Instructions for the task → Every entry is to be printed again precisely as given.

-- Opening Marker --

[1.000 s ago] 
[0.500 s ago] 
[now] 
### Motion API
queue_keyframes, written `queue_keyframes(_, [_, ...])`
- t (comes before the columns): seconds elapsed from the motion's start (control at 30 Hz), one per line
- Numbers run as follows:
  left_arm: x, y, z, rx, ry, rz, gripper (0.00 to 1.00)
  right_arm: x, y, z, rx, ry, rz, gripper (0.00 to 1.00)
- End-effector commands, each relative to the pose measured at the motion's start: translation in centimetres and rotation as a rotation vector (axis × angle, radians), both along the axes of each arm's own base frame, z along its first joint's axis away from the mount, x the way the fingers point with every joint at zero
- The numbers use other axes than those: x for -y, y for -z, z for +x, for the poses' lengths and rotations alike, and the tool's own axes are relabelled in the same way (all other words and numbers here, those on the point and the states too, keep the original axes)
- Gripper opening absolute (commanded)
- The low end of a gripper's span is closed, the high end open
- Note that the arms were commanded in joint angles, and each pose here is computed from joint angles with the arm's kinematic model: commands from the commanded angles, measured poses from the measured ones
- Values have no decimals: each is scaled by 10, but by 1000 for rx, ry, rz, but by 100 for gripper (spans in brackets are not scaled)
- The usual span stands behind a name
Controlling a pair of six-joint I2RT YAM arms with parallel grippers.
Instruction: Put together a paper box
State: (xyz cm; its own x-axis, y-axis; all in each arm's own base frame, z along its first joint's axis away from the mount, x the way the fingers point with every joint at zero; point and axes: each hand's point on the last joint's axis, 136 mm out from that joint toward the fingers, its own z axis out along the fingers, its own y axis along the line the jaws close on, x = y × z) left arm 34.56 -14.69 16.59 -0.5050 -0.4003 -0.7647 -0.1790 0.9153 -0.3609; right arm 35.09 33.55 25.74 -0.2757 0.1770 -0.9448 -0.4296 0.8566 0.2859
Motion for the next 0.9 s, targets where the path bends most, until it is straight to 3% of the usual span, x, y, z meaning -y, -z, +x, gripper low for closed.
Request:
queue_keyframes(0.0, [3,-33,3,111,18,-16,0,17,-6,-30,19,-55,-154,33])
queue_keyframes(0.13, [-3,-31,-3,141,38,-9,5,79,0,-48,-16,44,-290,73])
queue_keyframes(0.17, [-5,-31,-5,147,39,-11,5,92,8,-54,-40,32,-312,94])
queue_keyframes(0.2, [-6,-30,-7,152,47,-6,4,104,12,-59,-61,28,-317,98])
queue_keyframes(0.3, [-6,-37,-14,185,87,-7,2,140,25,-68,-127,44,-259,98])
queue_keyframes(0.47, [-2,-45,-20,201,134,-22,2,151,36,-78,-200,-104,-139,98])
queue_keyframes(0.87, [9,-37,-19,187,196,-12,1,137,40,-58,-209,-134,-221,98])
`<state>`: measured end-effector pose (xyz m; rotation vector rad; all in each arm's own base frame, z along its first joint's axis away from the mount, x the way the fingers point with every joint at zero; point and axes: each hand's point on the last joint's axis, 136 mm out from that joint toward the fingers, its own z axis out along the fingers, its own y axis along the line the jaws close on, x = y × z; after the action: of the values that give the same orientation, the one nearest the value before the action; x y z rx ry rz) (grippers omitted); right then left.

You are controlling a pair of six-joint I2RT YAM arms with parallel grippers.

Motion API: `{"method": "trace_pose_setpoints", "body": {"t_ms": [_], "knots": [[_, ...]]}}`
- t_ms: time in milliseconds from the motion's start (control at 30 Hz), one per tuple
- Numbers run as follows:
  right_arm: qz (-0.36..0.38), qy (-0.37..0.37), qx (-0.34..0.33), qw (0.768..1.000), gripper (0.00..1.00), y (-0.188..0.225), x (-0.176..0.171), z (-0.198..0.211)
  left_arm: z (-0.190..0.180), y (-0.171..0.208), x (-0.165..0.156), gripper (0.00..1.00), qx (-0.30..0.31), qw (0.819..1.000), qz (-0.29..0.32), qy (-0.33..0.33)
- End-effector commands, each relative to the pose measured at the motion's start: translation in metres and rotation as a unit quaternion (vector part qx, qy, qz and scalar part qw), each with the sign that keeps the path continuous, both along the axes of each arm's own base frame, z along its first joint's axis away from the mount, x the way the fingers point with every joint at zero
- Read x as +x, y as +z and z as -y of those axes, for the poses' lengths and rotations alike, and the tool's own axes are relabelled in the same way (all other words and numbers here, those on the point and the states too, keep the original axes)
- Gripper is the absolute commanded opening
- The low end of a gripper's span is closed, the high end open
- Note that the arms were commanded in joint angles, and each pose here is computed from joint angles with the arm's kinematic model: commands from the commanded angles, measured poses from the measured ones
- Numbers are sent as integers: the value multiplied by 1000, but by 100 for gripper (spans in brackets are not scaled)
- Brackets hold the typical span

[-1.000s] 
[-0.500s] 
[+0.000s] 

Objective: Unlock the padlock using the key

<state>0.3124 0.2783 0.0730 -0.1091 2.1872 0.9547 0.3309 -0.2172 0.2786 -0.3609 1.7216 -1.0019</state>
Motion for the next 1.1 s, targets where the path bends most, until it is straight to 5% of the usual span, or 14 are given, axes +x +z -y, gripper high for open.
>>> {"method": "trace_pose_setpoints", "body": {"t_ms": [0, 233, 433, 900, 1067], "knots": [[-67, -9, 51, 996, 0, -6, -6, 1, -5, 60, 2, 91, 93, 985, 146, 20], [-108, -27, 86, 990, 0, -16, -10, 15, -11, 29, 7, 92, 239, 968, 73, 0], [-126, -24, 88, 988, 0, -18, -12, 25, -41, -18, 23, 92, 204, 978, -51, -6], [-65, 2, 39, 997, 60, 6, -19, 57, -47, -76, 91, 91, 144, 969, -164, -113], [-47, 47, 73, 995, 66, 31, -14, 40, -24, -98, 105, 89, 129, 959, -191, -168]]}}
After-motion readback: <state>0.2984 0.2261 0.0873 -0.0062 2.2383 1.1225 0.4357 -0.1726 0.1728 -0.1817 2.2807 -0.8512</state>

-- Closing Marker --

Final answer →
[1.000 s ago] 
[0.500 s ago] 
[now] 
### Motion API
queue_keyframes, written `queue_keyframes(_, [_, ...])`
- t (comes before the columns): seconds elapsed from the motion's start (control at 30 Hz), one per line
- Numbers run as follows:
  left_arm: x, y, z, rx, ry, rz, gripper (0.00 to 1.00)
  right_arm: x, y, z, rx, ry, rz, gripper (0.00 to 1.00)
- End-effector commands, each relative to the pose measured at the motion's start: translation in centimetres and rotation as a rotation vector (axis × angle, radians), both along the axes of each arm's own base frame, z along its first joint's axis away from the mount, x the way the fingers point with every joint at zero
- The numbers use other axes than those: x for -y, y for -z, z for +x, for the poses' lengths and rotations alike, and the tool's own axes are relabelled in the same way (all other words and numbers here, those on the point and the states too, keep the original axes)
- Gripper opening absolute (commanded)
- The low end of a gripper's span is closed, the high end open
- Note that the arms were commanded in joint angles, and each pose here is computed from joint angles with the arm's kinematic model: commands from the commanded angles, measured poses from the measured ones
- Values have no decimals: each is scaled by 10, but by 1000 for rx, ry, rz, but by 100 for gripper (spans in brackets are not scaled)
- The usual span stands behind a name
Controlling a pair of six-joint I2RT YAM arms with parallel grippers.
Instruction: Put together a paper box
State: (xyz cm; its own x-axis, y-axis; all in each arm's own base frame, z along its first joint's axis away from the mount, x the way the fingers point with every joint at zero; point and axes: each hand's point on the last joint's axis, 136 mm out from that joint toward the fingers, its own z axis out along the fingers, its own y axis along the line the jaws close on, x = y × z) left arm 34.56 -14.69 16.59 -0.5050 -0.4003 -0.7647 -0.1790 0.9153 -0.3609; right arm 35.09 33.55 25.74 -0.2757 0.1770 -0.9448 -0.4296 0.8566 0.2859
Motion for the next 0.9 s, targets where the path bends most, until it is straight to 3% of the usual span, x, y, z meaning -y, -z, +x, gripper low for closed.
Request:
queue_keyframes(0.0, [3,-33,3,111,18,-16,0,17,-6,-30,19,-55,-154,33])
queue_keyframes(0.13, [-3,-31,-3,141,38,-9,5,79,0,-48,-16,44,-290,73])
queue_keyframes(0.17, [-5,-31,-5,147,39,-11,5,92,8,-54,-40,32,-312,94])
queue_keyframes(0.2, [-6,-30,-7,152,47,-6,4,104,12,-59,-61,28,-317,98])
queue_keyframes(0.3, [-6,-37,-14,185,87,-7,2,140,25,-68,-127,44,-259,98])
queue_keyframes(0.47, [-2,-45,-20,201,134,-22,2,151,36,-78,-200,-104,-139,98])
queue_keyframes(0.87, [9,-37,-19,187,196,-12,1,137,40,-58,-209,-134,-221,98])
`<state>`: measured end-effector pose (xyz m; rotation vector rad; all in each arm's own base frame, z along its first joint's axis away from the mount, x the way the fingers point with every joint at zero; point and axes: each hand's point on the last joint's axis, 136 mm out from that joint toward the fingers, its own z axis out along the fingers, its own y axis along the line the jaws close on, x = y × z; after the action: of the values that give the same orientation, the one nearest the value before the action; x y z rx ry rz) (grippers omitted); right then left.

You are controlling a pair of six-joint I2RT YAM arms with parallel grippers.

Motion API: `{"method": "trace_pose_setpoints", "body": {"t_ms": [_], "knots": [[_, ...]]}}`
- t_ms: time in milliseconds from the motion's start (control at 30 Hz), one per tuple
- Numbers run as follows:
  right_arm: qz (-0.36..0.38), qy (-0.37..0.37), qx (-0.34..0.33), qw (0.768..1.000), gripper (0.00..1.00), y (-0.188..0.225), x (-0.176..0.171), z (-0.198..0.211)
  left_arm: z (-0.190..0.180), y (-0.171..0.208), x (-0.165..0.156), gripper (0.00..1.00), qx (-0.30..0.31), qw (0.819..1.000), qz (-0.29..0.32), qy (-0.33..0.33)
- End-effector commands, each relative to the pose measured at the motion's start: translation in metres and rotation as a unit quaternion (vector part qx, qy, qz and scalar part qw), each with the sign that keeps the path continuous, both along the axes of each arm's own base frame, z along its first joint's axis away from the mount, x the way the fingers point with every joint at zero
- Read x as +x, y as +z and z as -y of those axes, for the poses' lengths and rotations alike, and the tool's own axes are relabelled in the same way (all other words and numbers here, those on the point and the states too, keep the original axes)
- Gripper is the absolute commanded opening
- The low end of a gripper's span is closed, the high end open
- Note that the arms were commanded in joint angles, and each pose here is computed from joint angles with the arm's kinematic model: commands from the commanded angles, measured poses from the measured ones
- Numbers are sent as integers: the value multiplied by 1000, but by 100 for gripper (spans in brackets are not scaled)
- Brackets hold the typical span

[-1.000s] 
[-0.500s] 
[+0.000s] 

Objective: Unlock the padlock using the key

<state>0.3124 0.2783 0.0730 -0.1091 2.1872 0.9547 0.3309 -0.2172 0.2786 -0.3609 1.7216 -1.0019</state>
Motion for the next 1.1 s, targets where the path bends most, until it is straight to 5% of the usual span, or 14 are given, axes +x +z -y, gripper high for open.
>>> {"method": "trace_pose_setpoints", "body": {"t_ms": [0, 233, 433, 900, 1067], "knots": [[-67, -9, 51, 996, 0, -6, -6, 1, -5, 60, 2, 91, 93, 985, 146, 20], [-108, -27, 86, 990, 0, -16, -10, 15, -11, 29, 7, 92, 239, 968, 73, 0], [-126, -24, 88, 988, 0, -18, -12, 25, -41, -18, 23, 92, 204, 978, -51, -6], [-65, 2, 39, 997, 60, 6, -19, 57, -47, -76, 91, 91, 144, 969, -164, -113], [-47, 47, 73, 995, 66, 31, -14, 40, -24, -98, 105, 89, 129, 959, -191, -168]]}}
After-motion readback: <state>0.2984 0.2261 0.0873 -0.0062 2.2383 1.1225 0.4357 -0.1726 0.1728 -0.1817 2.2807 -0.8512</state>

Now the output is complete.